# EXERCISE INSTRUCTIONS
The lines from the one containing "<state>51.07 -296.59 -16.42" through the final line of the data below must be written out exactly, both included, and nothing more.

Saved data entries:
====

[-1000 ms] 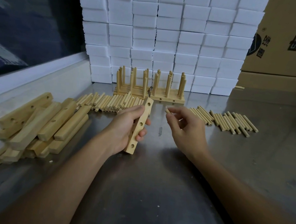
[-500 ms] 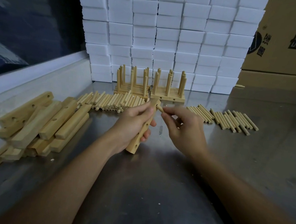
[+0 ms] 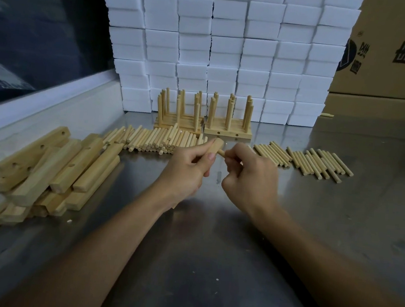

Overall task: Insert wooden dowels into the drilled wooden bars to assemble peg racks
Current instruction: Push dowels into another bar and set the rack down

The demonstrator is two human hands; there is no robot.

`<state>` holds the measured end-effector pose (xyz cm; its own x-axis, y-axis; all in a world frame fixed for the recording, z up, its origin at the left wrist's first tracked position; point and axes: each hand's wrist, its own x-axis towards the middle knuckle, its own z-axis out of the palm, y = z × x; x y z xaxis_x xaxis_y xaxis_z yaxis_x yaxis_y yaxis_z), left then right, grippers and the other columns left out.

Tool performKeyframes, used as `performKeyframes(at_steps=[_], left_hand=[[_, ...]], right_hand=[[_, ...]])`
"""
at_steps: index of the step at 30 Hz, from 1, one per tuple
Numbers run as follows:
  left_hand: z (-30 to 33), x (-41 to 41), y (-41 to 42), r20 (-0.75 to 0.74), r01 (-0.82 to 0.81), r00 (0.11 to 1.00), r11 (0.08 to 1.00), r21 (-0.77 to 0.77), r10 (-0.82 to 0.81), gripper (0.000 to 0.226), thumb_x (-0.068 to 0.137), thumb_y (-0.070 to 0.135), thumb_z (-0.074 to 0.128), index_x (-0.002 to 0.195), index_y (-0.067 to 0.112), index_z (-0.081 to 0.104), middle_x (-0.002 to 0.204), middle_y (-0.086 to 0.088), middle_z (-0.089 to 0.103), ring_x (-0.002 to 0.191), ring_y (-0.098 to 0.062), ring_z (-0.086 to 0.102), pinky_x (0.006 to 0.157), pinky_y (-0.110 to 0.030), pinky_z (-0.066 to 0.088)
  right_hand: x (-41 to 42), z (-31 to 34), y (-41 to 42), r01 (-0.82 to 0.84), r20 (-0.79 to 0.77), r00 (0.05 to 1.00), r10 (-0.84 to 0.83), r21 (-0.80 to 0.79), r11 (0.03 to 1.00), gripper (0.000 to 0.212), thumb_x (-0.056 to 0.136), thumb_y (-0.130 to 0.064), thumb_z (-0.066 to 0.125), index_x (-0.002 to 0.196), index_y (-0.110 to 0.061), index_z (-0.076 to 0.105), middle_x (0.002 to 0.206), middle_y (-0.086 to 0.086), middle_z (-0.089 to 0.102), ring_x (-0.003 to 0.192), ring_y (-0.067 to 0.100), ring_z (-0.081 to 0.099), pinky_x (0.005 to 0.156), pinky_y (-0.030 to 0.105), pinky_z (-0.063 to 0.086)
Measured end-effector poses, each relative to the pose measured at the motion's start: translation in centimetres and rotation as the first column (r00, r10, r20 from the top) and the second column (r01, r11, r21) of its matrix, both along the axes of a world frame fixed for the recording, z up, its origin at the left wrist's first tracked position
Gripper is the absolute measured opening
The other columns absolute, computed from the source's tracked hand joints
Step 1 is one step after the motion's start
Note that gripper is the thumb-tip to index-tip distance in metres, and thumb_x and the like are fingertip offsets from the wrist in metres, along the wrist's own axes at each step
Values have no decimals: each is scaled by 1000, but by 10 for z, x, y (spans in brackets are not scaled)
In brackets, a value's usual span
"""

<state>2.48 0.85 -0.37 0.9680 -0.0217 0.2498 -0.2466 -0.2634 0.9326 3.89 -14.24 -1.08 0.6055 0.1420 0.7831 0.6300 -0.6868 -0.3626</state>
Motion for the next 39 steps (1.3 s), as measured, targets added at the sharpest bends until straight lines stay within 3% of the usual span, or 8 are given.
performKeyframes(at_steps=[10, 15, 17, 19, 25, 29, 34, 39], left_hand=[[-1, 4, 6, 63, -14, 998, 984, 179, 2, 44, 103, 22, 49, 146, 28, 46, 60, 16, 49, 48, 0, 42, 48, -15, 35], [1, 2, 0, 35, -38, 999, 986, 160, 33, 44, 104, 27, 47, 148, 32, 45, 85, 0, 64, 57, 0, 47, 61, -31, 51], [3, 0, -5, 34, -50, 998, 992, 117, 46, 45, 104, 27, 46, 149, 30, 43, 98, -3, 68, 93, -13, 62, 68, -40, 54], [3, -1, -7, 47, -35, 998, 997, 76, 31, 45, 104, 27, 46, 149, 30, 43, 77, 1, 57, 56, -7, 51, 52, -27, 43], [0, -2, -2, 57, -11, 998, 994, 111, 5, 44, 104, 22, 46, 148, 27, 45, 72, 5, 54, 51, -3, 36, 52, -23, 43], [1, -3, -2, 109, -32, 994, 984, 176, 12, 44, 103, 23, 49, 147, 27, 45, 130, -9, 60, 119, -21, 54, 100, -44, 47], [-2, 0, -2, 179, -54, 984, 961, 270, 5, 43, 103, 25, 50, 146, 26, 46, 123, 3, 65, 107, -5, 55, 70, -2, 39], [-2, 2, 0, -35, 47, 999, 984, 174, -41, 50, 103, 28, 49, 150, 39, 36, 88, 3, 59, 51, -16, 61, 44, -25, 46]], right_hand=[[9, 7, -4, -22, -534, 645, 547, 703, 711, 21, 91, 6, 54, 80, -5, 68, 63, 6, 61, 41, 6, 40, 38, 18, 32], [7, -2, -12, -176, -147, 974, 172, -12, 984, 16, 97, -10, 57, 105, -10, 71, 69, -1, 64, 55, 9, 54, 54, 26, 47], [9, -2, -17, -52, 5, 998, 55, -205, 977, 26, 101, -23, 49, 111, -11, 70, 67, 2, 63, 53, 17, 53, 49, 34, 45], [8, -1, -17, 4, 32, 999, 3, -209, 978, 38, 102, -32, 38, 110, -13, 70, 64, 2, 61, 50, 19, 51, 44, 34, 42], [5, 0, -7, -78, -319, 942, 106, 98, 992, 22, 101, -16, 52, 102, -14, 74, 60, -10, 58, 51, 6, 46, 52, 27, 39], [5, 4, -9, -121, -537, 762, 362, 431, 894, 28, 104, -17, 48, 94, -10, 73, 43, -12, 39, 39, 3, 29, 42, 17, 27], [7, 9, -17, -83, -644, 515, 566, 620, 780, 31, 106, -20, 44, 99, -6, 71, 51, -3, 32, 44, 10, 23, 42, 23, 18], [10, 3, -19, -128, -586, 707, 396, 444, 887, 30, 103, -25, 51, 94, -10, 75, 51, -4, 45, 44, 4, 35, 44, 15, 32]])
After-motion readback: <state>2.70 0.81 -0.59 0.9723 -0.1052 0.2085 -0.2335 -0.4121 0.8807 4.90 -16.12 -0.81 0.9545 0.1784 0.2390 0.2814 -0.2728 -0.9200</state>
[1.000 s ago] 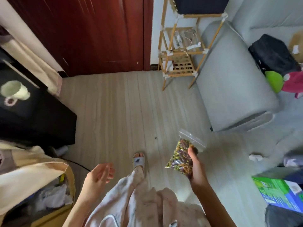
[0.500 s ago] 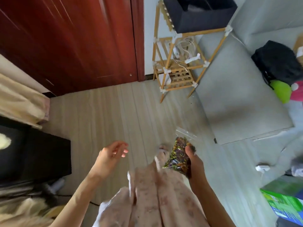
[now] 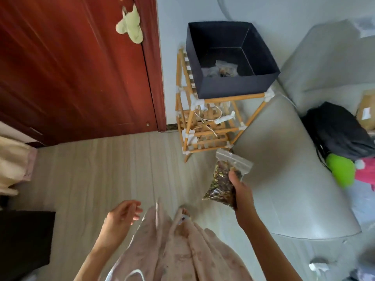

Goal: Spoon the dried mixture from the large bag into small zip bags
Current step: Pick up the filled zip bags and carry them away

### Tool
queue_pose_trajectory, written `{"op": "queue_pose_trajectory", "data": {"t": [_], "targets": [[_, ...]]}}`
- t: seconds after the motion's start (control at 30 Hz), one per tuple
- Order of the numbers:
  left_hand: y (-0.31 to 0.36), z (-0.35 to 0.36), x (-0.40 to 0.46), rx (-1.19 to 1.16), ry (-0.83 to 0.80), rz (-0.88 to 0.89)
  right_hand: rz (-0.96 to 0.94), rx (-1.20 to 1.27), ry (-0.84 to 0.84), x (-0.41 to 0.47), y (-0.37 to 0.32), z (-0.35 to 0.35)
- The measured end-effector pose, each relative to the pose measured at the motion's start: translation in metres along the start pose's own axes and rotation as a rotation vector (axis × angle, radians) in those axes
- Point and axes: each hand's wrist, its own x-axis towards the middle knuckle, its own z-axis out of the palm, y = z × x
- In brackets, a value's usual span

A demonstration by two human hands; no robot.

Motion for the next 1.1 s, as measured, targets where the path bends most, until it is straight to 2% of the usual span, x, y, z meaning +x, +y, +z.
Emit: {"op": "queue_pose_trajectory", "data": {"t": [0.43,0.57,0.67,0.8,0.9,1.0,1.1], "targets": [[0.134,0.083,0.158,0.015,-0.065,0.097,-0.146,-0.076,-0.094,0.138,-0.164,-0.004],[0.196,0.105,0.212,-0.032,-0.024,0.198,-0.265,-0.088,-0.139,0.18,-0.237,0.004],[0.245,0.116,0.246,-0.093,0.03,0.289,-0.344,-0.13,-0.109,0.213,-0.29,0.011],[0.303,0.131,0.286,-0.11,0.055,0.333,-0.335,-0.208,-0.095,0.262,-0.334,0.018],[0.332,0.143,0.309,-0.074,0.075,0.347,-0.312,-0.344,-0.083,0.299,-0.347,0.024],[0.345,0.156,0.326,0.01,0.143,0.361,-0.244,-0.625,-0.064,0.335,-0.348,0.028],[0.342,0.167,0.331,-0.01,0.218,0.312,-0.138,-0.832,-0.094,0.357,-0.341,0.029]]}}
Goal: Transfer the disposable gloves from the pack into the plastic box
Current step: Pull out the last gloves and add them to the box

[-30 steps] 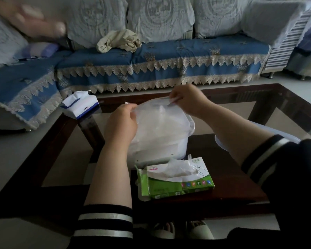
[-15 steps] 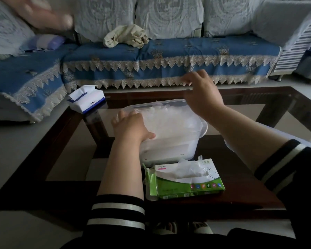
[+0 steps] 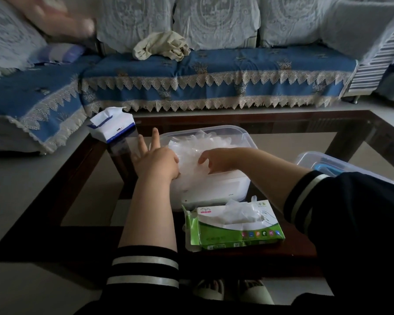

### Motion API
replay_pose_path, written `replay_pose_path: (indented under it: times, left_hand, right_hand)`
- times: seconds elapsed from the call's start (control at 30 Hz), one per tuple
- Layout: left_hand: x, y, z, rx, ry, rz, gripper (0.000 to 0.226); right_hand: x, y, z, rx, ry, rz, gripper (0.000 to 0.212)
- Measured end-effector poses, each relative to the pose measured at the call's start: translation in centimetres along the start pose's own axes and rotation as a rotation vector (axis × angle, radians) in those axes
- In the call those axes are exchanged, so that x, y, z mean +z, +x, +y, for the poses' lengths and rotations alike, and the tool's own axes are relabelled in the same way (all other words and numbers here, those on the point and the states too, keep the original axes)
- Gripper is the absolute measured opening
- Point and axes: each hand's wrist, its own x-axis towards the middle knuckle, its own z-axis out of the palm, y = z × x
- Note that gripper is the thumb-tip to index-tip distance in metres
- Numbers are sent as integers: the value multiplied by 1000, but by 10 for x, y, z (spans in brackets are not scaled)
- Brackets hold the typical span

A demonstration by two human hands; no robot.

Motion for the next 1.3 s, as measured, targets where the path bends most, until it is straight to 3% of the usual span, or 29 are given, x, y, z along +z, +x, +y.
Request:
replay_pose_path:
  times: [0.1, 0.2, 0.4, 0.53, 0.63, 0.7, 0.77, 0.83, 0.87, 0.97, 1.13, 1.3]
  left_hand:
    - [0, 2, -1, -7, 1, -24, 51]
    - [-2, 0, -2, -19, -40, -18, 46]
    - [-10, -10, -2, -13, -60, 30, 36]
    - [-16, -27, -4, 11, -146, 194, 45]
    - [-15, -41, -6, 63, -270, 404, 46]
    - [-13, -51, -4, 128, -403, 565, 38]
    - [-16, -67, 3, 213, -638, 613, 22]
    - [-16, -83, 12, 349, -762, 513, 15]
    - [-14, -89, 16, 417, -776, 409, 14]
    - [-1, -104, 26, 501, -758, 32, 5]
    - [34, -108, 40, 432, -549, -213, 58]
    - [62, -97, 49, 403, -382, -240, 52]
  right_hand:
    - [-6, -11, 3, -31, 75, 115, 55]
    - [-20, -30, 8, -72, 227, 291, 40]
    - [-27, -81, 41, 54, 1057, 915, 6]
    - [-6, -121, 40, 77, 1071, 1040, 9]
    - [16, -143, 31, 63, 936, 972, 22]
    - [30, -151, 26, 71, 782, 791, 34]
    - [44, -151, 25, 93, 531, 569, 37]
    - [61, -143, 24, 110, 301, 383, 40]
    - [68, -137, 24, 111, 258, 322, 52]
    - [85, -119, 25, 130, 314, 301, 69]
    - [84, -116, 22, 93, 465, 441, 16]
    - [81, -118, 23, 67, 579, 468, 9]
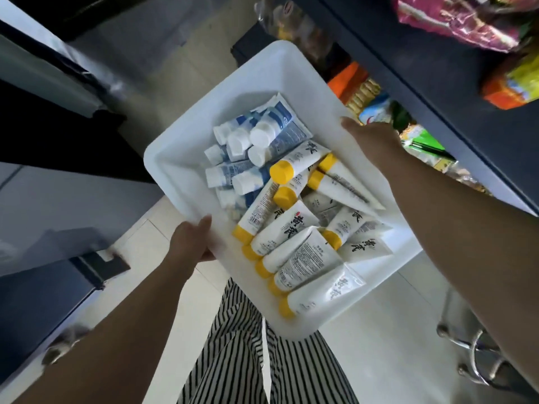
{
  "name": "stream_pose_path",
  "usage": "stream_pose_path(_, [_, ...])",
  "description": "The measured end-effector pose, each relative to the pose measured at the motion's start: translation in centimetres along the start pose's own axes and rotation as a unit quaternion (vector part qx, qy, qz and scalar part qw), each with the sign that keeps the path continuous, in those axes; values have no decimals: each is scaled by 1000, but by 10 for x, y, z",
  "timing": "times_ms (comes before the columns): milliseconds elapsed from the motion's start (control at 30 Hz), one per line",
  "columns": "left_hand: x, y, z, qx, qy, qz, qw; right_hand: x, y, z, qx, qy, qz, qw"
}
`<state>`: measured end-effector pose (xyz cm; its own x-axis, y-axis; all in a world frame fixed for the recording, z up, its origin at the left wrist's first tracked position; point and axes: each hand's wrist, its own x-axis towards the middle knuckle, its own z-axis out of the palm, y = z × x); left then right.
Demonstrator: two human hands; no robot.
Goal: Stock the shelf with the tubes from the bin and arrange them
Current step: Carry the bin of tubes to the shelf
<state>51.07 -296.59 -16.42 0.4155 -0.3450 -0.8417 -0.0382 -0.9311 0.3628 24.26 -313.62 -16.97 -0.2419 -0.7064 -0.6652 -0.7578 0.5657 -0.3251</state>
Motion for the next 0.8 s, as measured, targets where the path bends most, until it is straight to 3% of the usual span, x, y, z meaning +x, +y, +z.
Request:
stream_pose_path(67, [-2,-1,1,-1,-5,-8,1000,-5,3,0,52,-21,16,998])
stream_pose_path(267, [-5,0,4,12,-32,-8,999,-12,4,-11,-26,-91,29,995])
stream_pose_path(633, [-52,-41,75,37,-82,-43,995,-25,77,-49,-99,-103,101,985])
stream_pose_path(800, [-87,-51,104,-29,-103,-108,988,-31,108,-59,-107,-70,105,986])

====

# OUTPUT OF THE EXERCISE
<state>51.07 -296.59 -16.42 0.4155 -0.3450 -0.8417 -0.0382 -0.9311 0.3628 24.26 -313.62 -16.97 -0.2419 -0.7064 -0.6652 -0.7578 0.5657 -0.3251</state>
Motion for the next 0.8 s, as measured, targets where the path bends most, until it is straight to 3% of the usual span, x, y, z meaning +x, +y, +z.
Request:
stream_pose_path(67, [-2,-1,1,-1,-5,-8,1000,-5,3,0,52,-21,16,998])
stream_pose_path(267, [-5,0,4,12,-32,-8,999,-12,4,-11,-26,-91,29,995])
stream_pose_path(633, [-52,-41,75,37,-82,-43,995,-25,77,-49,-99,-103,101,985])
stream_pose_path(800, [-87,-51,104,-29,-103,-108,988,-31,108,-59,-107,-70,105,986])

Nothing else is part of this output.